Le mot à 1,6 million $
J’ai reçu ce message il y a quelques jours…
« Je suis enseignante en histoire au secondaire, et dernièrement mon école a dû renvoyer tout un lot de manuels d’histoire de troisième et de quatrième secondaire, parce que certains membres de la communauté autochtone du Québec étaient froissés de l’utilisation du terme “Amérindien”.
« La maison d’édition a donc refait une nouvelle version identique, mais en employant les termes “Autochtones” et “Premières Nations” plutôt qu’“amérindiens”.
« Je tiens à vous préciser que le reste du manuel est identique à celui de la première édition à la virgule près. Notez aussi que ce manuel se détaille 94,95 $. »
OPÉRATION RECTITUDE POLITIQUE
Vous avez bien lu : on a jeté des milliers de manuels d’histoire flambants neufs dans des bacs à recyclage, parce que les auteurs avaient utilisé le mot « Amérindien » plutôt qu’« Autochtone ».
Et on les a remplacés par des nouveaux manuels « corrigés ».
Selon Le Soleil, cette opération a coûté 1,6 million de dollars.
Oui, madame : 1,6 million de dollars pour UN MOT ! UN SEUL MOT! Dans la première édition, par exemple, un chapitre s’intitulait : « L’expérience des Amérindiens et le projet de colonie. »
Ça a été remplacé par « L’expérience des Autochtones et le projet de colonie. »
Un autre chapitre s’intitulait : « Portrait des sociétés amérindiennes. »
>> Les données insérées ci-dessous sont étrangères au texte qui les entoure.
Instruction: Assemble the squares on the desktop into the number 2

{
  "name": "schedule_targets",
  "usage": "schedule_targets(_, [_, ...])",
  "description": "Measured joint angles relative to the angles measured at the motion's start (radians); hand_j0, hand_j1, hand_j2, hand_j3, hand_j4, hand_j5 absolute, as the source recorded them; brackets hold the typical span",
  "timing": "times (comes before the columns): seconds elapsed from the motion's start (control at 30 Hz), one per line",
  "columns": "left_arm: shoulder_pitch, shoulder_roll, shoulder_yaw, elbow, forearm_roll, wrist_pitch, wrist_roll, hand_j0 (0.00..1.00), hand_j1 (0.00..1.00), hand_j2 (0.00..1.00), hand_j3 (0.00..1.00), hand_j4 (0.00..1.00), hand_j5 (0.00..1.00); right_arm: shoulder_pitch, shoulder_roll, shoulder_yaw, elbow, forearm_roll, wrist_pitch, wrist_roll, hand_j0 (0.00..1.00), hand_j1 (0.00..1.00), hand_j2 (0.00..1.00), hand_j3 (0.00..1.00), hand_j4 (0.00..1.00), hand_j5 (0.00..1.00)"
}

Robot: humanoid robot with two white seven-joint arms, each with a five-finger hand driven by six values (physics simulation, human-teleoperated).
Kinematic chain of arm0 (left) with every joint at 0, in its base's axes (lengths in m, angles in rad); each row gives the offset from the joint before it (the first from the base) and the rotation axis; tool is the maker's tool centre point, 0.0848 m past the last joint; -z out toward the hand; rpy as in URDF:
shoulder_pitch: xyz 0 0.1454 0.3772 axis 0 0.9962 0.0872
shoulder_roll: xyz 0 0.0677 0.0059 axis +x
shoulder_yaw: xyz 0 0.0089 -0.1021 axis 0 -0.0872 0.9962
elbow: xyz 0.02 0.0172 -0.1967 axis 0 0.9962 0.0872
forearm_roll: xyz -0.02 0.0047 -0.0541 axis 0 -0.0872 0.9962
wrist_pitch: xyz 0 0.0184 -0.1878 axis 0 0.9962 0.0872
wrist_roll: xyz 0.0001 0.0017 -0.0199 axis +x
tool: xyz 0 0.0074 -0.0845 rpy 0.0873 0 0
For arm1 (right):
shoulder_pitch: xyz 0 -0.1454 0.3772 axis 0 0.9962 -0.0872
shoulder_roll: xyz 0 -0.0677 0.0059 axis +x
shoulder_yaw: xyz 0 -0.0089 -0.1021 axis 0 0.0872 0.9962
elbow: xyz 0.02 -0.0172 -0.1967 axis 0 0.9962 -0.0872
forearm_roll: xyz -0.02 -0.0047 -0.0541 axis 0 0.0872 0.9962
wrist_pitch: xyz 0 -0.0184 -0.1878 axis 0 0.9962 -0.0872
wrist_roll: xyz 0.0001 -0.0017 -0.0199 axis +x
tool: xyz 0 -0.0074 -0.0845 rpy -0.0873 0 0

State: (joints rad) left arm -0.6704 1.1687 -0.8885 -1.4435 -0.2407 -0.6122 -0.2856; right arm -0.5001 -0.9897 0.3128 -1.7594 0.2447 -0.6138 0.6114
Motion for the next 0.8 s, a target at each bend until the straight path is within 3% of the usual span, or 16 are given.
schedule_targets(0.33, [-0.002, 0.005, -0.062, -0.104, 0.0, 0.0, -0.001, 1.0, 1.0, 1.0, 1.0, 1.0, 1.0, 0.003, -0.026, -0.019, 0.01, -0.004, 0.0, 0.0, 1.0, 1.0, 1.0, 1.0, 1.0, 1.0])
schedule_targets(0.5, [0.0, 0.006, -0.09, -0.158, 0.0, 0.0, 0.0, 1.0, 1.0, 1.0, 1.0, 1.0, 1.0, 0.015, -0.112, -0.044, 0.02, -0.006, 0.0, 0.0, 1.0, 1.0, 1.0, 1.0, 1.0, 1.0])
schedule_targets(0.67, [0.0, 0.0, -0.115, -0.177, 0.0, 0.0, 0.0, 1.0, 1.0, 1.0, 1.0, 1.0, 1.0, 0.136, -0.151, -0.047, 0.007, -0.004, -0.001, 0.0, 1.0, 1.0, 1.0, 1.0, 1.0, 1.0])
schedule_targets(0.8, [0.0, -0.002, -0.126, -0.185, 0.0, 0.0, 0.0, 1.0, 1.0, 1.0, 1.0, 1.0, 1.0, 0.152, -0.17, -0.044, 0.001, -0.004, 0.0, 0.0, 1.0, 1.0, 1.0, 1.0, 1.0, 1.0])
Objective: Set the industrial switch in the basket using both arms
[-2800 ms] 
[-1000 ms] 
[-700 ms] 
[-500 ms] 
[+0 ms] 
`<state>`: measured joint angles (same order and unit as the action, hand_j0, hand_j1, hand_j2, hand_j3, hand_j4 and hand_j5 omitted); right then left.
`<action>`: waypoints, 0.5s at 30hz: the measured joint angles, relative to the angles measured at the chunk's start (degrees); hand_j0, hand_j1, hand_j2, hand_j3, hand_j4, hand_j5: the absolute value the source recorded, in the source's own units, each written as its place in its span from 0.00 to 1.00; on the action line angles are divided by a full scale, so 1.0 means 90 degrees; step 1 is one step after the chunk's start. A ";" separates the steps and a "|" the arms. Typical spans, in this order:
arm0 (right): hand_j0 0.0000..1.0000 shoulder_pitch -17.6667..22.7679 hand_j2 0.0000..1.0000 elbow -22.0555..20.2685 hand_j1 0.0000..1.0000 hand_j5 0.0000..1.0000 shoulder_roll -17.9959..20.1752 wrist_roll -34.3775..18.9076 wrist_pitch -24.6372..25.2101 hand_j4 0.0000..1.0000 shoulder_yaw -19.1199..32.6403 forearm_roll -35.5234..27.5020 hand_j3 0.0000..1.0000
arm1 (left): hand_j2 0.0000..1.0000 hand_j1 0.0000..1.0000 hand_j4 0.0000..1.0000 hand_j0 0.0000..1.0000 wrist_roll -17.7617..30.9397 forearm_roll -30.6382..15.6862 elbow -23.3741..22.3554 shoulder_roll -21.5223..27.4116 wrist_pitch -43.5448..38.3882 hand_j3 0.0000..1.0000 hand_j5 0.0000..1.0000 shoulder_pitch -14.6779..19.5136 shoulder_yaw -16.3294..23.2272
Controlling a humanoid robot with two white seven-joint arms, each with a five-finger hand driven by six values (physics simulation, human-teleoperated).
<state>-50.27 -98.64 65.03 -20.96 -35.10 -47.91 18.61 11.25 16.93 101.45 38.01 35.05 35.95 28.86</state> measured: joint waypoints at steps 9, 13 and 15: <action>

Ça a été remplacé par : « Portrait des sociétés des Premières Nations. »
Mais à part ces quelques changements, le texte des deux manuels, selon l’enseignante qui m’a écrit, est le même.
Je vous rappelle qu’au moment même où le ministère de l’éducation dépense 1,6 million de dollars pour changer UN MOT dans un manuel acheté il y a deux ans, des professeurs à bout de souffle doivent ouvrir leur propre portefeuille pour acheter des manuels à leurs élèves moins nantis !
LES MOTS ET LES CHOSES
C’est quoi, la suite ? On va jeter des manuels de biologie dans les poubelles, car ils utilisent le mot « aveugle » plutôt que « non voyant » ?
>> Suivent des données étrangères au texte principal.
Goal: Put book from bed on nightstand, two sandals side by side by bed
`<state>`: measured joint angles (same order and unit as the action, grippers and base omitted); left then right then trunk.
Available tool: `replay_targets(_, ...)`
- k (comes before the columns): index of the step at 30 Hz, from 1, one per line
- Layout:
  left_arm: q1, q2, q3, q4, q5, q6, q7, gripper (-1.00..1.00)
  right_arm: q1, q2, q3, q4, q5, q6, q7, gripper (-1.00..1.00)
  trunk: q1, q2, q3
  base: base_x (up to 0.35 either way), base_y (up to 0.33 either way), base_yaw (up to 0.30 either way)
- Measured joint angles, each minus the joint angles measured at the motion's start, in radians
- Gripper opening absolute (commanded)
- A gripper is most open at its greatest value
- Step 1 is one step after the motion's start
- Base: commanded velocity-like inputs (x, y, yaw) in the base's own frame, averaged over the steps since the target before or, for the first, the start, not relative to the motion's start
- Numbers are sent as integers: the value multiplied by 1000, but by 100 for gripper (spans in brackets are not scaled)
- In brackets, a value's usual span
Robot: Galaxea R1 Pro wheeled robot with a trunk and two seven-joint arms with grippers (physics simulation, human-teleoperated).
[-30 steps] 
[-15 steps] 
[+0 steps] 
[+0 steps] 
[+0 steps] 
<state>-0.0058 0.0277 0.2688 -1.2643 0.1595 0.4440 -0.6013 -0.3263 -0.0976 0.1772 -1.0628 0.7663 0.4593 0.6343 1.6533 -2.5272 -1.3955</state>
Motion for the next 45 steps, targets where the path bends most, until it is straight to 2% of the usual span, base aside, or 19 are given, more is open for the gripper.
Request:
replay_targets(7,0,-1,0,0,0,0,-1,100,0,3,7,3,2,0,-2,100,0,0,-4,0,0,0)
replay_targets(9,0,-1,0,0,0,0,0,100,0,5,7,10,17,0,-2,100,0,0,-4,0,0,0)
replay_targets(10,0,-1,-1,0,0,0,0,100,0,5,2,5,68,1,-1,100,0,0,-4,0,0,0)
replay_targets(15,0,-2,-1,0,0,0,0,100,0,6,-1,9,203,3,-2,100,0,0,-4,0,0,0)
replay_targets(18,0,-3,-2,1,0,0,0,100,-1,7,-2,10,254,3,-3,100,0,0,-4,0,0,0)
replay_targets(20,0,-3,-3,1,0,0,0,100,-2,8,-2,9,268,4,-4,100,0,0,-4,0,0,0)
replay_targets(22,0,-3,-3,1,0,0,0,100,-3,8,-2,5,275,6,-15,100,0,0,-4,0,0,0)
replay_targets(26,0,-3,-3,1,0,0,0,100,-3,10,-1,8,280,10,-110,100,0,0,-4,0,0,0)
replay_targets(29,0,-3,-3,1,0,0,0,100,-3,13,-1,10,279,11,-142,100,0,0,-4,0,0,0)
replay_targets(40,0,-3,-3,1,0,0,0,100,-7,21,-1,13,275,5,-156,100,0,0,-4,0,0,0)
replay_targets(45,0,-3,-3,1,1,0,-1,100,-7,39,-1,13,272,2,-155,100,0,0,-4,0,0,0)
Pendant ce temps, dans les réserves, il y a des problèmes de toxicomanie, de pauvreté chronique et de violence conjugale, sans oublier ces cas de femmes qui ont mystérieusement disparu dans l’indifférence la plus totale.
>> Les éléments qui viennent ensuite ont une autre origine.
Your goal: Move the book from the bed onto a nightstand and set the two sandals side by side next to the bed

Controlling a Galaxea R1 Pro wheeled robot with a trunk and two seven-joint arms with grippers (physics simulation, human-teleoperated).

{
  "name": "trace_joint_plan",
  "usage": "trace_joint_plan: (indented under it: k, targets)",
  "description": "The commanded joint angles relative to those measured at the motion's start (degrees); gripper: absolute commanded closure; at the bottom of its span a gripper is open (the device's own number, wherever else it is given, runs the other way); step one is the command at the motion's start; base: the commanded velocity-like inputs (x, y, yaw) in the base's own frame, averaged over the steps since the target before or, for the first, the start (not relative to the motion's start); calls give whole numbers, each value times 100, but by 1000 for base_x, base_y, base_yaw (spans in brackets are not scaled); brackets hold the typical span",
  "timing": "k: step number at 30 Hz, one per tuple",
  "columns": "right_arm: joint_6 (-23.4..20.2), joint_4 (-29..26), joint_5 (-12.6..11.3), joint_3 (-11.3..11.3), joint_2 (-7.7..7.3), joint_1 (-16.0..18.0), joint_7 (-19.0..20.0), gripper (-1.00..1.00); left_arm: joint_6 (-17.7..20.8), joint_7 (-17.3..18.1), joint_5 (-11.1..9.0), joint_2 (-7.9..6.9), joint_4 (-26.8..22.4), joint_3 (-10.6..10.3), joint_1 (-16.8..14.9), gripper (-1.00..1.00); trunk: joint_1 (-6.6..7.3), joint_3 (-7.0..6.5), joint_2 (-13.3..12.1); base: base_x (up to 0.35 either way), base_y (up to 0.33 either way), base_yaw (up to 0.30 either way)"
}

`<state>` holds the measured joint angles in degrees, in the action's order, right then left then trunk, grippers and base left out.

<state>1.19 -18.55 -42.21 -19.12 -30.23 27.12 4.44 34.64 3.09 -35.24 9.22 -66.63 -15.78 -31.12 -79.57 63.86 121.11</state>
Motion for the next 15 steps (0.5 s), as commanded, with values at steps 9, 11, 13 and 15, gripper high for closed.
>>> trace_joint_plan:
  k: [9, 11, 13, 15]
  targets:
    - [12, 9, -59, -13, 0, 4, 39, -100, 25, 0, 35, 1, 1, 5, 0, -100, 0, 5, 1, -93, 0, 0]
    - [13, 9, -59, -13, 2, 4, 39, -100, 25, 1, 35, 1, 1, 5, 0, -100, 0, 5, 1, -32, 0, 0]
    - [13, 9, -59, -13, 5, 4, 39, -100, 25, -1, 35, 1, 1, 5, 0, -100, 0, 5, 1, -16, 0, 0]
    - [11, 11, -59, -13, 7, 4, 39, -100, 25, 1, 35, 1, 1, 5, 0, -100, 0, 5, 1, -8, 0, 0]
Vous croyez que ce changement de mot va améliorer les conditions de vie dans les réserves ?
Les tenants de la rectitude politique croient qu’en changeant un mot, on va changer la réalité.
Désolé, mes petits lapins, mais ça ne fonctionne pas comme ça.
T’as beau appeler un gars qui pèse 400 livres « enveloppé » plutôt que « gros », il va continuer de peser 400 livres.
Il me semble que dans la liste de nos priorités, tant en éducation qu’en affaires autochtones, « remplacer le mot Amérindien dans les manuels d’histoire » arrive en 342e position.
Juste avant « Empêcher les radios de jouer la chanson L’été indien de Joe Dassin. »
La rectitude politique frappe encore…
PAS D’ARGENT ?
Après ça, on nous dira qu’on manque d’argent en éducation.
Si c’était écrit « Peaux Rouges », je comprendrais.
Mais je ne vois pas en quoi le mot « Amérindien » est si dérogatoire…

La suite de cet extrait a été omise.